Não adianta falar em live que as estradas devem ser desbloqueadas, ao mesmo tempo em que afirma que as manifestações são bem-vindas. Esse é mais um comportamento covarde daqueles que têm, ou deveriam ter, obrigações com a ordem social e com a democracia – é mais uma fraquejada, às vésperas de perder o foro privilegiado e com grande risco de ser preso.
Para o bem da democracia, os inúmeros crimes cometidos antes, durante e depois das eleições devem ser rigorosamente apurados e punidos, pois o Brasil corre sério risco de militarização da política – prática usada pela extrema-direita, seja ela fascista ou simpatizante dessa militarização. Nosso país não pode ficar refém do ódio, da violência e do preconceito: é preciso repactuar nossa sociedade, em defesa da educação e da valorização de uma sociedade mais humana e igualitária.

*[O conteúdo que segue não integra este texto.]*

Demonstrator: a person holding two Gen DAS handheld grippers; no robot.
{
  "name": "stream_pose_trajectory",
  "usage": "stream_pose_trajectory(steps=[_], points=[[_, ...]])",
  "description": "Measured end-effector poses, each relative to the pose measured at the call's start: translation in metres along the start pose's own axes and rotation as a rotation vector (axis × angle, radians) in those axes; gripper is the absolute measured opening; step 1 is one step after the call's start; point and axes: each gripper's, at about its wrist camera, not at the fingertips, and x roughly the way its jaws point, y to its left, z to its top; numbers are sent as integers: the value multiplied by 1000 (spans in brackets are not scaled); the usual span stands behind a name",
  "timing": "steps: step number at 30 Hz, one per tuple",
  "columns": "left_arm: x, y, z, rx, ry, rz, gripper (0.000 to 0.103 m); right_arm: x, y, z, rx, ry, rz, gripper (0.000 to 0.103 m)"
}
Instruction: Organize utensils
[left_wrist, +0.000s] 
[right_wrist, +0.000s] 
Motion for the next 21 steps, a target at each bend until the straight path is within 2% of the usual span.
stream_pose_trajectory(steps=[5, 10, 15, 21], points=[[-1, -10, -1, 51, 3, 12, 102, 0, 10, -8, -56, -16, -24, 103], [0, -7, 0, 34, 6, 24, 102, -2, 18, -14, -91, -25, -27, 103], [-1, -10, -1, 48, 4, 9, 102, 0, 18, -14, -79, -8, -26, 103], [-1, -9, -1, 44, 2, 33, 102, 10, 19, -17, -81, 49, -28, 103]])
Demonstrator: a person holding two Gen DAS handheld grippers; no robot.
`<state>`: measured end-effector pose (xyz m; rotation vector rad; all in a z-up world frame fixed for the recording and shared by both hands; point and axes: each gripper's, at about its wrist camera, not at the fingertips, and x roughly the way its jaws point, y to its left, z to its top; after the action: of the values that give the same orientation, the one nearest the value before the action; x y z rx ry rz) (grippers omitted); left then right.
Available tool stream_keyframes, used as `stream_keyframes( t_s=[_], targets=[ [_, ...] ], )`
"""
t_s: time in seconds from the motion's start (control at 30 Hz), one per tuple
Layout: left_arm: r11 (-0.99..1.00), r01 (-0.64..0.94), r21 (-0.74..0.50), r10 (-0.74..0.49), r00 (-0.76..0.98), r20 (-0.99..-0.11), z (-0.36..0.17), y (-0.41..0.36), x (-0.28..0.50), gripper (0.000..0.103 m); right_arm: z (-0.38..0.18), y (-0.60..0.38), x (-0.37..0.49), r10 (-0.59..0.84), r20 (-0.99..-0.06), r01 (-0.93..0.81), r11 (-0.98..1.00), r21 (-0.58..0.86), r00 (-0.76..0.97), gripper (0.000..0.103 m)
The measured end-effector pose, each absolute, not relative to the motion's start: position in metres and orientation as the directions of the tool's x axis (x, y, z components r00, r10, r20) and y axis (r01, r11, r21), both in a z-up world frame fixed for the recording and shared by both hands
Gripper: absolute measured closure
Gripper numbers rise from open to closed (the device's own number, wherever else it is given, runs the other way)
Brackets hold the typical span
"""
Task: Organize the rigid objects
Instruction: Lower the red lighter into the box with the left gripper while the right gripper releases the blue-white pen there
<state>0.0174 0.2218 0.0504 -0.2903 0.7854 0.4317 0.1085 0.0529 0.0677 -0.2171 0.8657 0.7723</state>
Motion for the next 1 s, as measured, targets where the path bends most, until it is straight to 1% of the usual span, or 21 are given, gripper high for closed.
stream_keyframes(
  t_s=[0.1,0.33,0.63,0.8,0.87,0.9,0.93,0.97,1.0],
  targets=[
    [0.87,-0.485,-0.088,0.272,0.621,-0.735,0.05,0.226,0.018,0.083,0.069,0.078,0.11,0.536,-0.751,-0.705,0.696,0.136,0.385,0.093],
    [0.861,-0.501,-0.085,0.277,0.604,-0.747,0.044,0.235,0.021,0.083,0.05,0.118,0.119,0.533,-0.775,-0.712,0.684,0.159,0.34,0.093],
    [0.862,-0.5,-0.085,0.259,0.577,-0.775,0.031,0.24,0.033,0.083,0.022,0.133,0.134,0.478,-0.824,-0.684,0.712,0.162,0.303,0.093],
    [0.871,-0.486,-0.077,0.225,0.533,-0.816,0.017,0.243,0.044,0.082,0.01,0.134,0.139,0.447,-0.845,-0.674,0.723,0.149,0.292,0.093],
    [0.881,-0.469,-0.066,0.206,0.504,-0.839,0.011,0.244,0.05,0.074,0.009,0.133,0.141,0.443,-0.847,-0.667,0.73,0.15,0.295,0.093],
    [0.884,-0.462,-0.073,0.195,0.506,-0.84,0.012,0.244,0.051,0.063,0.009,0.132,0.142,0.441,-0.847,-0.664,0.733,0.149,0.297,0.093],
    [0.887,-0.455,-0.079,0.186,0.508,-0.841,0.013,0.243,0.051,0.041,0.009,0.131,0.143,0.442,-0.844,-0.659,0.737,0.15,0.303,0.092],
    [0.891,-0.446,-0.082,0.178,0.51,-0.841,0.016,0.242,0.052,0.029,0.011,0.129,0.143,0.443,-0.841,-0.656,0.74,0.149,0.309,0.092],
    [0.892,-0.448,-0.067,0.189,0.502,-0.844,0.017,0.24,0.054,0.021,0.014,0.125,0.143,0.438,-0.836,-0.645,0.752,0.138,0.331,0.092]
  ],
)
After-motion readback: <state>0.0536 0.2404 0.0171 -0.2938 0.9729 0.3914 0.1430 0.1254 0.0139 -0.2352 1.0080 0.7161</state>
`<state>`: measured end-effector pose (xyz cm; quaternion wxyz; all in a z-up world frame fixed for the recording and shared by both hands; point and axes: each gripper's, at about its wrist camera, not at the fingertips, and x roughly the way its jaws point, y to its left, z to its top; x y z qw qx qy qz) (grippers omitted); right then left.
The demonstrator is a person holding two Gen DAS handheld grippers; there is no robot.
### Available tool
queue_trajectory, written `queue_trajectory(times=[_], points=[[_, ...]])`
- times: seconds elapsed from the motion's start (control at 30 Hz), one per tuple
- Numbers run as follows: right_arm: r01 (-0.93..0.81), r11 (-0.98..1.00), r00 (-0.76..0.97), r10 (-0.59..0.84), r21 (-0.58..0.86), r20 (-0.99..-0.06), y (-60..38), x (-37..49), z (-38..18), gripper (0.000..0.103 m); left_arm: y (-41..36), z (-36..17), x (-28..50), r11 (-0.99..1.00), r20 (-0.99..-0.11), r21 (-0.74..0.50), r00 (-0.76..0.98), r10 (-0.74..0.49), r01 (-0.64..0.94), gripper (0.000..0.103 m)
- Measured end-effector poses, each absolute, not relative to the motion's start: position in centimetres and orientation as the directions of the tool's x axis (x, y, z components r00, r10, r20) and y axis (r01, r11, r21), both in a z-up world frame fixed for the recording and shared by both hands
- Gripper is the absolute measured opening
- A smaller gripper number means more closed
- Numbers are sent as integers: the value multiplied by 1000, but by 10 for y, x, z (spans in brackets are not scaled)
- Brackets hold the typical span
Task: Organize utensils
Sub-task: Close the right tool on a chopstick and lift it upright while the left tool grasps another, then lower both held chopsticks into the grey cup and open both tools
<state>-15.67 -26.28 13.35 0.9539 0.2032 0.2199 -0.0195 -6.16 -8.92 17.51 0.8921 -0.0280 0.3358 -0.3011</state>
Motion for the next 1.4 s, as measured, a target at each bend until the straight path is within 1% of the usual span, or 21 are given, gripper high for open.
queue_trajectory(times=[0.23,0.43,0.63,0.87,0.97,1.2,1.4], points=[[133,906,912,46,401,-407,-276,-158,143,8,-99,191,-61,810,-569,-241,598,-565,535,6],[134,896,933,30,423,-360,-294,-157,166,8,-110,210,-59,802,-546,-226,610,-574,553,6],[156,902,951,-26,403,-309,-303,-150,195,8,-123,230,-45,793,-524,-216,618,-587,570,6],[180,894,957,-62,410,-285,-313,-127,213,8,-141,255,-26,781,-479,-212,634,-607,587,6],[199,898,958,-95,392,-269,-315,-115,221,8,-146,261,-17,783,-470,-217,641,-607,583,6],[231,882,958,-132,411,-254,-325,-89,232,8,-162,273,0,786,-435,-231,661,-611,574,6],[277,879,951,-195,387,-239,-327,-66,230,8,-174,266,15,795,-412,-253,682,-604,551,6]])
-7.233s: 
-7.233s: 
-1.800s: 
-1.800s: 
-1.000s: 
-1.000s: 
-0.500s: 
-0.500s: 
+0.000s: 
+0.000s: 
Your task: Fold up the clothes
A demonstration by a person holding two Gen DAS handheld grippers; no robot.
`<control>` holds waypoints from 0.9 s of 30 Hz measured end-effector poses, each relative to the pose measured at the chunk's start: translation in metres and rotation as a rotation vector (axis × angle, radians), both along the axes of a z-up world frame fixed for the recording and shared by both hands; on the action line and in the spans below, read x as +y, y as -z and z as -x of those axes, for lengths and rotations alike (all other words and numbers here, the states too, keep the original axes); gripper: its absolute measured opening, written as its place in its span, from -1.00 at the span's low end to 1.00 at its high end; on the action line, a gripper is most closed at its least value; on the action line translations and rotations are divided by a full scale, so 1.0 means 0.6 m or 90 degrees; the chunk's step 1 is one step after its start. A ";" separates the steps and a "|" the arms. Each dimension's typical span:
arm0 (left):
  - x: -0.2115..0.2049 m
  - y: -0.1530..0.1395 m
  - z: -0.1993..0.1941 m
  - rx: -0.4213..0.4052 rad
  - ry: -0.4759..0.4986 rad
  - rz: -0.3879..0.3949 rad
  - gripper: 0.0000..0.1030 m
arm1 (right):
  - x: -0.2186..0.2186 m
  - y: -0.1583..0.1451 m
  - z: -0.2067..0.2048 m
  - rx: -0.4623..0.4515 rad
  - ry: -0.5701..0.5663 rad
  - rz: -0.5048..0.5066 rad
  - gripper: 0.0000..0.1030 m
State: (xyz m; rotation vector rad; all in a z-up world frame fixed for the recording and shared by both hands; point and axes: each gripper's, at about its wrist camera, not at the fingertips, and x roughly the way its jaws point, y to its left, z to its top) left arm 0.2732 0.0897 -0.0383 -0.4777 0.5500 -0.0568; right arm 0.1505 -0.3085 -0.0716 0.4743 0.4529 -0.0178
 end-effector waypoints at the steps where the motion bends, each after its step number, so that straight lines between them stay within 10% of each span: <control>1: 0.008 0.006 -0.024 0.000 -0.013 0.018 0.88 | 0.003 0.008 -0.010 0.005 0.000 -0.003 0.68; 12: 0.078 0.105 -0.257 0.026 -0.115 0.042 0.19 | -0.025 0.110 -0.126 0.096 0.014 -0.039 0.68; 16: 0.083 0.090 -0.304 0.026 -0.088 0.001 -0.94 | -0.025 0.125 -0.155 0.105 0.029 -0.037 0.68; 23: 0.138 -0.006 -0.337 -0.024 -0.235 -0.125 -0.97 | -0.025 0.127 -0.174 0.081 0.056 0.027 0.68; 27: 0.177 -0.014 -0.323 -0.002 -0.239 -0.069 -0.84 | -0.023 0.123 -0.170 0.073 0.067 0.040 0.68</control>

Jamais podemos esquecer que uma mente doentia e má aproveitou-se da indignação do povo, da desinformação, da manipulação da comunicação em massa, para prender e matar adversários políticos, pensadores discordantes de suas ideias, negros, homossexuais, judeus, pessoas portadoras de deficiências físicas e mentais e ainda iniciar uma guerra mundial. O Brasil deve cultuar a paz e matar as ervas daninhas do autoritarismo neonazista, pois o nosso país tem a triste marca de ser a terra onde este movimento mais cresce nos dias de hoje.
Preconceito, golpe militar, racismo, homofobia, xenofobia, violência política e nazismo são crimes, e não apenas opinião: a liberdade de expressão exige responsabilidade.